Tuesday, January 10, 2012

The Way We Live Now

Forgive me if this is old news, but I just had to write about this.

One Ronald Ball of Madison County, Wisconsin, claims that in November 2009 he found a dead mouse in a can of Mountain Dew he had just bought. Unfortunately he didn't find the mouse before he took a drink out of the can. He claims he became "violently ill" and started vomiting. Only afterwards did he or a friend empty the can and find the mouse. Ball supposedly wrote a letter of complaint to Mountain Dew (with the mouse enclosed).* He then initiated a lawsuit against Mountain Dew's manufacturer, PepsiCo, for $50,000 in damages.

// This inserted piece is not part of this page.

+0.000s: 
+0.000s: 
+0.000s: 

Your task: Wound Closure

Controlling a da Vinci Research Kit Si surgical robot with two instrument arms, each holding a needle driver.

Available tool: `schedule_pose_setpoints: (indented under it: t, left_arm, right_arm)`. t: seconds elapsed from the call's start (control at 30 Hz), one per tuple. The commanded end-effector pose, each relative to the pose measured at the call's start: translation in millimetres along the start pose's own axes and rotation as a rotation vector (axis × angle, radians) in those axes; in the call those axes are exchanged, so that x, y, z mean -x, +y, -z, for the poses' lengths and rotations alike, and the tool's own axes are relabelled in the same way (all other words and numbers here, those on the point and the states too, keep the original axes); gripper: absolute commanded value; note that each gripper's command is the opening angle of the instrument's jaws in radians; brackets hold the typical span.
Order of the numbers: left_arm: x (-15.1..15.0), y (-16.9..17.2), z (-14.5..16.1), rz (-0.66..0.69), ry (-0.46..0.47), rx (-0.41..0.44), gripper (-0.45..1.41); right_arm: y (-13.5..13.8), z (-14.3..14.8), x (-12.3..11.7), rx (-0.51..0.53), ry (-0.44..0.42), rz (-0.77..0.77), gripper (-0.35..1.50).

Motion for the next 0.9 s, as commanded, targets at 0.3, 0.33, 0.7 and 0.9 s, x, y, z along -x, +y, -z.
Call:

Mr. Ball has apparently finally had his day in court and here's where it gets interesting: PepsiCo's representatives recently offered the defense that Mr. Ball's account of events is simply impossible. Not because their quality control protocols would have prevented a mouse (dead or otherwise) from making its way into a can of Mountain Dew, but because Mountain Dew is so acidic that within thirty days the mouse would have dissolved into a "jelly-like substance" (the words of Lawrence D. McGill, an expert in veterinary pathology). PepsiCo asserts that at least 74 days elapsed between the can being sealed and Ball opening it.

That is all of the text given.